South African Premiership
- Season: 2002–03
- Champions: Orlando Pirates (2nd title)
- Relegated: African Wanderers Umtata Bush Bucks
- Matches: 240
- Goals: 581 (2.42 per match)

= 2002–03 South African Premiership =

The 2002–03 South African Premiership, known as the Castle Premiership for sponsorship purposes, and also commonly referred to as the PSL after the governing body, was the seventh season of the Premiership since its establishment in 1996.

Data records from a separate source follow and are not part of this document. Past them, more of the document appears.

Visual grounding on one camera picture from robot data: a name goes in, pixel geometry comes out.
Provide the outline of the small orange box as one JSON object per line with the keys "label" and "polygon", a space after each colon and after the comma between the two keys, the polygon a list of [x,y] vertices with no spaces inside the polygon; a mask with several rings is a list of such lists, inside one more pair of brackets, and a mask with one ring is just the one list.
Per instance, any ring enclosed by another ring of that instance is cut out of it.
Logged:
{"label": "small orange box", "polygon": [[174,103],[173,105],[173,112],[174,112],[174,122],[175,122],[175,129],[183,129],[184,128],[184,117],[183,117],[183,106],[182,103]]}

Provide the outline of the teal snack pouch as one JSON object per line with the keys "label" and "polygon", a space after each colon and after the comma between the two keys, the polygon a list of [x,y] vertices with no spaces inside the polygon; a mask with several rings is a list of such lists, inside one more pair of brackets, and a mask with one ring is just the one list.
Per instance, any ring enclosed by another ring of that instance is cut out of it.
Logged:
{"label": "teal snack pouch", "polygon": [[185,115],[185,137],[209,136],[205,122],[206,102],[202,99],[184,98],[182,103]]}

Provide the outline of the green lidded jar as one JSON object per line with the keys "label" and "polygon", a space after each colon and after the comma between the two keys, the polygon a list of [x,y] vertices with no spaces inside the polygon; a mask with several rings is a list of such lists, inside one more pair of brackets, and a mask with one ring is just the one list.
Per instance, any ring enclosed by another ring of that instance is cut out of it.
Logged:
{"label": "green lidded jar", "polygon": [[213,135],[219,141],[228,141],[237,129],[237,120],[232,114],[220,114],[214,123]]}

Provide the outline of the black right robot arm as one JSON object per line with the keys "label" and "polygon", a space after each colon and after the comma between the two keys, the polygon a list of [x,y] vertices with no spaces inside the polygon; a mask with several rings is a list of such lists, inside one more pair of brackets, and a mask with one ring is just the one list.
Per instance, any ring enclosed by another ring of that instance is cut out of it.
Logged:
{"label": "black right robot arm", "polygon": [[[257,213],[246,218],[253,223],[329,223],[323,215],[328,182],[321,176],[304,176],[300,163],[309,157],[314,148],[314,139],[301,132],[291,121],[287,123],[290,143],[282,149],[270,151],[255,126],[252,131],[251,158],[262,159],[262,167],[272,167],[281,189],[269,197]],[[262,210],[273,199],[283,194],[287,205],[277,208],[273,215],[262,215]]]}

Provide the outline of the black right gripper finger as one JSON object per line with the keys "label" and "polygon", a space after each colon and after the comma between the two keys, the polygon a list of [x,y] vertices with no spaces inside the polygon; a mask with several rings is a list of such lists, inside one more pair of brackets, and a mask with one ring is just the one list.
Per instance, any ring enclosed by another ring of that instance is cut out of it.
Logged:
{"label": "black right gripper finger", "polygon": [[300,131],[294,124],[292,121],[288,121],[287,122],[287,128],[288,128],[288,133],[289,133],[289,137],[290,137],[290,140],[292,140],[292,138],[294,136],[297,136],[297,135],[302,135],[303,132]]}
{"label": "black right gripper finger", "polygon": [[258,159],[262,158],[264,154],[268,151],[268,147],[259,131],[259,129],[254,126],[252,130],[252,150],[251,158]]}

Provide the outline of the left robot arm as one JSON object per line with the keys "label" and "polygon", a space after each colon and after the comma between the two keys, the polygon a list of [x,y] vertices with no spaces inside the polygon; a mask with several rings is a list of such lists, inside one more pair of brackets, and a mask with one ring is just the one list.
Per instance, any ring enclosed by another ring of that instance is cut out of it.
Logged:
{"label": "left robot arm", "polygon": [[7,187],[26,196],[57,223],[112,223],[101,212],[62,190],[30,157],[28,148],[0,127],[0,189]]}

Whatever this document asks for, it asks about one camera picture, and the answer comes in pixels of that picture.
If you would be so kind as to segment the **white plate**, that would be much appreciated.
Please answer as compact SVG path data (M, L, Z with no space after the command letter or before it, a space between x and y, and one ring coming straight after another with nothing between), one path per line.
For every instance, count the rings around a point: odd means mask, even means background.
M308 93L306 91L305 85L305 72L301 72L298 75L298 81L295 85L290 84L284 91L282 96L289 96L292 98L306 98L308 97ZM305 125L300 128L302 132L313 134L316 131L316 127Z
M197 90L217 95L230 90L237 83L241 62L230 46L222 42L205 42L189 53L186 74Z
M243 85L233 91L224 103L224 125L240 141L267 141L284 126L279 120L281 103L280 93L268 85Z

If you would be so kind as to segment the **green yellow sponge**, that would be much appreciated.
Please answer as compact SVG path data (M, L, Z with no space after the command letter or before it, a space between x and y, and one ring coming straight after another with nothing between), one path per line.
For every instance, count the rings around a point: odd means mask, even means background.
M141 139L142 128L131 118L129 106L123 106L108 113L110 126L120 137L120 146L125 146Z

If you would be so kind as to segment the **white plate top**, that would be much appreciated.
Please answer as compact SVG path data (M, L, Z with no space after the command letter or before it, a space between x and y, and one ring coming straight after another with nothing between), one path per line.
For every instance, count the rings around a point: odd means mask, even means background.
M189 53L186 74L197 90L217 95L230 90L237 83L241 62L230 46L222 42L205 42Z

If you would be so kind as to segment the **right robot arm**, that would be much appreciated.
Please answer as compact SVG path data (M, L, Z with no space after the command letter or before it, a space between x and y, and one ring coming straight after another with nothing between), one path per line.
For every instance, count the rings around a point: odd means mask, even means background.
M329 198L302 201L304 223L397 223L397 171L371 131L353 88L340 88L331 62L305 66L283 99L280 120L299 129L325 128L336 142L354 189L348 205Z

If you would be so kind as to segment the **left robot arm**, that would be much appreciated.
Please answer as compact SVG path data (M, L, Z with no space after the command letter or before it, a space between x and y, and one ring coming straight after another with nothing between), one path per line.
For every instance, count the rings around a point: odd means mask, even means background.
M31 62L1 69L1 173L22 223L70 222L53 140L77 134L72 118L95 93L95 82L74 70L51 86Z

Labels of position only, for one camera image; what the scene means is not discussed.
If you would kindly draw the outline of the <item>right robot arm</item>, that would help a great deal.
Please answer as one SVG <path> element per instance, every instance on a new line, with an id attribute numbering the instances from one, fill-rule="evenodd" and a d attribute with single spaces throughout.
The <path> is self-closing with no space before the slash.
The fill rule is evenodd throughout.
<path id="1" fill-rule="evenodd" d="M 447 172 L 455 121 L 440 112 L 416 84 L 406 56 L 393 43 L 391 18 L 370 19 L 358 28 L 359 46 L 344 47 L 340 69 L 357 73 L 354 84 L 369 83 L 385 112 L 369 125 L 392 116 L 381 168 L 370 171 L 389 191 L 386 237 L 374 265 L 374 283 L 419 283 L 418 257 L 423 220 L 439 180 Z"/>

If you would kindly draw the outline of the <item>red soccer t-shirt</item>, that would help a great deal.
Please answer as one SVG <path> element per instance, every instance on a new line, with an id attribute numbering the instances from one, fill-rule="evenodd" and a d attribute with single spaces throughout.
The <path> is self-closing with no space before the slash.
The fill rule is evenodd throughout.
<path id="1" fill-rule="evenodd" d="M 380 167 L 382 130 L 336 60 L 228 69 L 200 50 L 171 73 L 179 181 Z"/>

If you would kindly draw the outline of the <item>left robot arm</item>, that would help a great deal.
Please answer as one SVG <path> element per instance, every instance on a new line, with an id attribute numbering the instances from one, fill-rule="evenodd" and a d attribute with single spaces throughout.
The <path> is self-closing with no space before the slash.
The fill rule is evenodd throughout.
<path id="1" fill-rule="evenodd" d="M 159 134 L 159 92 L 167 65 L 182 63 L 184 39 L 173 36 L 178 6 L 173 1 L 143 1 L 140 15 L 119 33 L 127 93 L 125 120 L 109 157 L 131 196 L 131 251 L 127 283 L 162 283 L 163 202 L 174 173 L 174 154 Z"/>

The title was won by Orlando Pirates, their second championship in three seasons.

==League table==

| Pos | Team | Pld | W | D | L | GF | GA | GD | Pts | Qualification or relegation |
| 1 | Orlando Pirates (C) | 30 | 18 | 7 | 5 | 41 | 16 | +25 | 61 | 2004 CAF champions League First Round |
| 2 | Supersport United | 30 | 16 | 7 | 7 | 54 | 37 | +17 | 55 |
| 3 | Wits University | 30 | 15 | 9 | 6 | 39 | 29 | +10 | 54 |  |
| 4 | Moroka Swallows | 30 | 15 | 8 | 7 | 52 | 36 | +16 | 53 |
| 5 | Lamontville Golden Arrows | 30 | 15 | 6 | 9 | 33 | 27 | +6 | 51 |
| 6 | Kaizer Chiefs | 30 | 14 | 8 | 8 | 42 | 26 | +16 | 50 |
| 7 | Dynamos | 30 | 12 | 4 | 14 | 39 | 37 | +2 | 40 |
| 8 | Jomo Cosmos | 30 | 10 | 10 | 10 | 33 | 34 | −1 | 40 |
| 9 | Santos | 30 | 11 | 6 | 13 | 33 | 28 | +5 | 39 |
| 10 | Mamelodi Sundowns | 30 | 11 | 6 | 13 | 30 | 30 | 0 | 39 | 2003 CAF Cup |
| 11 | Black Leopards | 30 | 11 | 3 | 16 | 40 | 42 | −2 | 36 |  |
| 12 | Manning Rangers | 30 | 9 | 8 | 13 | 31 | 39 | −8 | 35 |
| 13 | Ajax Cape Town | 30 | 9 | 6 | 15 | 31 | 44 | −13 | 33 |
| 14 | Hellenic | 30 | 10 | 3 | 17 | 33 | 47 | −14 | 33 |
| 15 | Umtata Bush Bucks (R) | 30 | 8 | 7 | 15 | 29 | 47 | −18 | 31 | Relegated |
| 16 | African Wanderers (R) | 30 | 4 | 6 | 20 | 21 | 62 | −41 | 18 |
| 17 | Qwa Qwa Stars | 0 | 0 | 0 | 0 | 0 | 0 | 0 | 0 | Bought out |
| 18 | Ria Stars F.C. | 0 | 0 | 0 | 0 | 0 | 0 | 0 | 0 |

== Club reduction ==

- Free State Stars (Qwa-Qwa) and Ria Stars (Polokwane) were bought out by the league for 8 million rand (roughly US$800,000) each in order to reduce fixture congestion.